Before 1965, Jim Crow laws in the Deep South did not bar Blacks from voting. Rather, the segregationist game was played by applying minor technical voting requirements only to African-Americans. That year, Congress voted to make profiling and impeding minority voters, even with a legal pretext, a criminal offence under the Voting Rights Act.
But that didn't stop the Republicans of '04. Their legally questionable mass challenge to Black voters is not some low-level dirty tricks operation of local party hacks. Emails we obtained show the lists were copied directly to the Republican National Committee's chief of research and to the director of a state campaign.
Many challenges center on changes of address. On one Republican caging list, 50 addresses changed from Jacksonville to overseas, African-American soldiers shipped Over There.
You don't have to guess the preferences registered on the provisional ballots. Republicans went on a challenging rampage, while Democrats pledged to hold to the tradition of letting voters vote.

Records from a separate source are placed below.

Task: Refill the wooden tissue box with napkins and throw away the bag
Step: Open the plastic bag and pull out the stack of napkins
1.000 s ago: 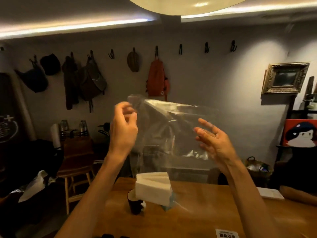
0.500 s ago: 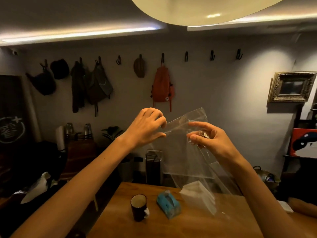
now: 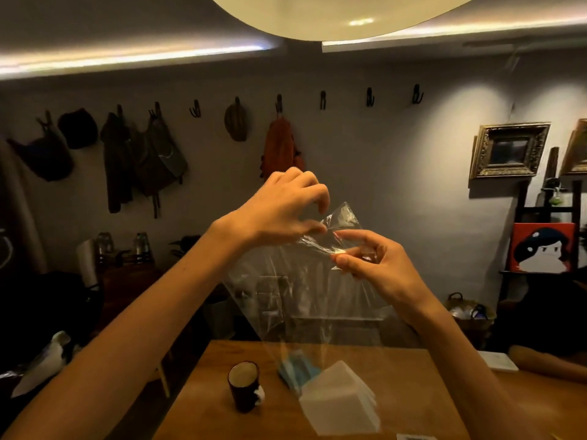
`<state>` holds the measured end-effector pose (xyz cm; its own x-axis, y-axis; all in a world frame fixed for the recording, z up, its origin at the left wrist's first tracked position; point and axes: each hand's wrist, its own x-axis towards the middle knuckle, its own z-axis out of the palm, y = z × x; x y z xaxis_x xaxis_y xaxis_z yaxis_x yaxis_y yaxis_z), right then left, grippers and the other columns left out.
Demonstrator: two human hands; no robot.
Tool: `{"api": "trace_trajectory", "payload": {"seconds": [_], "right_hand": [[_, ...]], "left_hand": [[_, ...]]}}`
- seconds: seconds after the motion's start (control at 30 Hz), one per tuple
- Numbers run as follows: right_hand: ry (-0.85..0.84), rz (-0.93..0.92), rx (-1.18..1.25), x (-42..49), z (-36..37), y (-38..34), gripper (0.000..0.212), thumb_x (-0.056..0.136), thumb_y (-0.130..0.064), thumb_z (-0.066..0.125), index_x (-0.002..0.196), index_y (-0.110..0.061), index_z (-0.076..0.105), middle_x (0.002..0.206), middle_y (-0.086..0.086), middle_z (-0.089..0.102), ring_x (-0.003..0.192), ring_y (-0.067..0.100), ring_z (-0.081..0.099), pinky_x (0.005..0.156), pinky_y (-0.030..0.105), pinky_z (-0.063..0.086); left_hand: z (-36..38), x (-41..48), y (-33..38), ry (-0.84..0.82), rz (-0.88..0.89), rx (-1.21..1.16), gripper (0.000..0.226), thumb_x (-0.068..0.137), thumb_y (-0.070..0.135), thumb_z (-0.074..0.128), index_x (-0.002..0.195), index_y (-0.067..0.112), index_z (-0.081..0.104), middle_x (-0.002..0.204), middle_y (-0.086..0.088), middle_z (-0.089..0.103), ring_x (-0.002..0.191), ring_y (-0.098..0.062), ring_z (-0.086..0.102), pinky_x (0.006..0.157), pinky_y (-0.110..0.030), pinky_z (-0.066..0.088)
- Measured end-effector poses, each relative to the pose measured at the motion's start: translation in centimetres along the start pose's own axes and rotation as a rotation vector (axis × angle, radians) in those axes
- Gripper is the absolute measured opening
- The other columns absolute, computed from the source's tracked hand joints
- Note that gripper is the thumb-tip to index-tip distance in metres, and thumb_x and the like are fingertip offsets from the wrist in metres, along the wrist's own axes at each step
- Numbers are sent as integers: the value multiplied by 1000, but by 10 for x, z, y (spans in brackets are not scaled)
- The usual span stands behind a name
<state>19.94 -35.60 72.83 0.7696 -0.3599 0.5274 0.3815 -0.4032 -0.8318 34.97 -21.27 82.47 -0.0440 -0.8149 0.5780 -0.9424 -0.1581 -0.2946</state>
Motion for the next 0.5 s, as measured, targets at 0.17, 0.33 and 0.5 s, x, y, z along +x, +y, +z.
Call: {"api": "trace_trajectory", "payload": {"seconds": [0.17, 0.33, 0.5], "right_hand": [[-8, -8, 19, -5, 2, -6, 43, 84, -9, 72, 124, -18, 62, 91, 3, 76, 81, 9, 72, 66, 15, 53], [4, -26, -8, -11, 6, -4, 38, 84, -13, 73, 121, -18, 64, 91, 3, 78, 83, 11, 73, 69, 17, 53], [-21, -30, -22, -15, 19, -6, 39, 84, -9, 72, 121, -16, 62, 93, 4, 77, 85, 11, 74, 70, 17, 54]], "left_hand": [[-2, 9, 0, -116, 100, -53, 14, 86, 36, 69, 93, 25, 67, 109, 3, 56, 106, -17, 45, 87, -33, 39], [-28, 11, -13, 152, -137, -420, 24, 91, 27, 58, 95, 4, 64, 108, -13, 57, 100, -20, 53, 86, -24, 45], [-21, 16, 10, 8, 19, -142, 31, 86, 45, 61, 95, 16, 68, 103, 0, 63, 97, -19, 60, 82, -42, 51]]}}
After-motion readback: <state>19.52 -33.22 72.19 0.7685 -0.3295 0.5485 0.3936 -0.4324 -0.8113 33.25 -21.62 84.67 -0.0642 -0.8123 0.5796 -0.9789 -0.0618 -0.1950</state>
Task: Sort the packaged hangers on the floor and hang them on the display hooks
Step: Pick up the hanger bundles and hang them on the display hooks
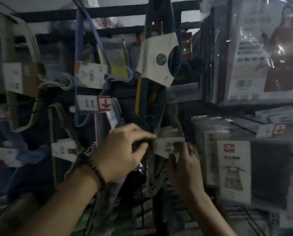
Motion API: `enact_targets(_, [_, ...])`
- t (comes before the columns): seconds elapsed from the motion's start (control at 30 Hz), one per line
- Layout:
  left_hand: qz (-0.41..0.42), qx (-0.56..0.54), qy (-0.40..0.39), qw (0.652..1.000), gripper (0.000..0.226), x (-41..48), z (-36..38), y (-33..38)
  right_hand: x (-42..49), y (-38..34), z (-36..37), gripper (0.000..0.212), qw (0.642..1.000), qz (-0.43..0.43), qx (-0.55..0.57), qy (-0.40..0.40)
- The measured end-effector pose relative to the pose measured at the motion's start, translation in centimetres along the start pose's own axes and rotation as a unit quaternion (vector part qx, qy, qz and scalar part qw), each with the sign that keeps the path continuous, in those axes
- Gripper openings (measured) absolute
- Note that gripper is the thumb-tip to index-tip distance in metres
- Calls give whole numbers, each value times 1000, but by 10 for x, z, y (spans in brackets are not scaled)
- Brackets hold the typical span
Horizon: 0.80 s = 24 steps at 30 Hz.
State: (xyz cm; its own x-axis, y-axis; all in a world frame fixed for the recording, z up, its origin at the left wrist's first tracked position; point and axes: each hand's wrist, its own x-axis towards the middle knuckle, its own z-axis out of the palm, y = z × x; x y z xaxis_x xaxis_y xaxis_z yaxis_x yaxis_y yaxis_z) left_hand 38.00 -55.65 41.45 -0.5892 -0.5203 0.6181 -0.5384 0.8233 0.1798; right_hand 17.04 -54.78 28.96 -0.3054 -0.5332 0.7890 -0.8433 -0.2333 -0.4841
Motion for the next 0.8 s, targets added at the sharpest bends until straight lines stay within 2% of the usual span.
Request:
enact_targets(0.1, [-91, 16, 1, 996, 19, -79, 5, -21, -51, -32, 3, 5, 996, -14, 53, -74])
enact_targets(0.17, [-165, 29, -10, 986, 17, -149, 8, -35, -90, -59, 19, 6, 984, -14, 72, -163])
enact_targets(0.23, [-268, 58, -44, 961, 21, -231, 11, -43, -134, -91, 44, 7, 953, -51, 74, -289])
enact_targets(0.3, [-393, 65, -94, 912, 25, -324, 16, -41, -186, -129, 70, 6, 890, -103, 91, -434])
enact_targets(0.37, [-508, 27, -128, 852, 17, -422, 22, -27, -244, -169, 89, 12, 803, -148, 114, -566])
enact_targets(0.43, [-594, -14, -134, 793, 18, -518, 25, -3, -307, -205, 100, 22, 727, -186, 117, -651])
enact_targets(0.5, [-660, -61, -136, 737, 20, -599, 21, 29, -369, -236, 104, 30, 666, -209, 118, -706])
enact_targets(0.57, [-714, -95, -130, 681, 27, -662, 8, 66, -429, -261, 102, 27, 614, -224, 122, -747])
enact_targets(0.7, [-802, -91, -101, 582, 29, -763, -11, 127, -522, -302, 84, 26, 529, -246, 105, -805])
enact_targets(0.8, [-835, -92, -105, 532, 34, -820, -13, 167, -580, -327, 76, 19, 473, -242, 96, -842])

Blackwell has said he will count all the "valid" provisional ballots. However, his rigid regulations, like the new guess-your-precinct rule, are rigged to knock out enough voters to keep Bush's skinny lead alive. Other pre-election maneuvers by Republican officials -- late and improbably large purges of voter rolls, rejection of registrations -- maximized the use of provisional ballots which will never be counted. For example, a voter wrongly tagged an ineligible "felon" voter (and there's plenty in that category, mostly African-Americans), will lose their ballot even though they are wrongly identified.
KERRY BLACKS OUT
It was heartening that, during his campaign, John Kerry broke the political omerta that seems to prohibit public mention of the color of votes not counted in America. "Don't tell us that in the strongest democracy on earth a million disenfranchised African Americans is the best we can do." The Senator promised the NAACP convention, "This November, we're going to make sure that every single vote is counted."
But this week, Kerry became the first presidential candidate in history to break a campaign promise after losing an election. The Senator waited less than 24 hours to abandon more than a quarter million Ohio voters still waiting for their provisional and chad-spoiled ballots to be counted.
While disappointing, I can understand the cold calculus against taking the fight to the end. To count the ballots, Kerry's lawyers would, first, have to demand a hand reading of the punch cards. Blackwell, armed with the Supreme Court's Bush v. Gore diktat, would undoubtedly pull a "Kate Harris" by halting or restricting a hand count. Most daunting, Kerry's team would also, as one state attorney general pointed out to me, have to litigate each and every rejected provisional ballot in court. This would entail locating up to a hundred thousand voters to testify to their right to the vote, with Blackwell challenging each with a holster full of regulations from the old Jim Crow handbook.
Given the odds and the cost to his political career, Kerry bent, not to the will of the people, but to the will to power of the Ohio Republican machine.
We have yet to total here the votes lost in missing absentee ballots, in eyebrow-raising touch screen tallies, in purges of legal voters from registries and other games played in swing states. But why dwell on these things? Our betters in the political and media elite have told us to get over it, move on.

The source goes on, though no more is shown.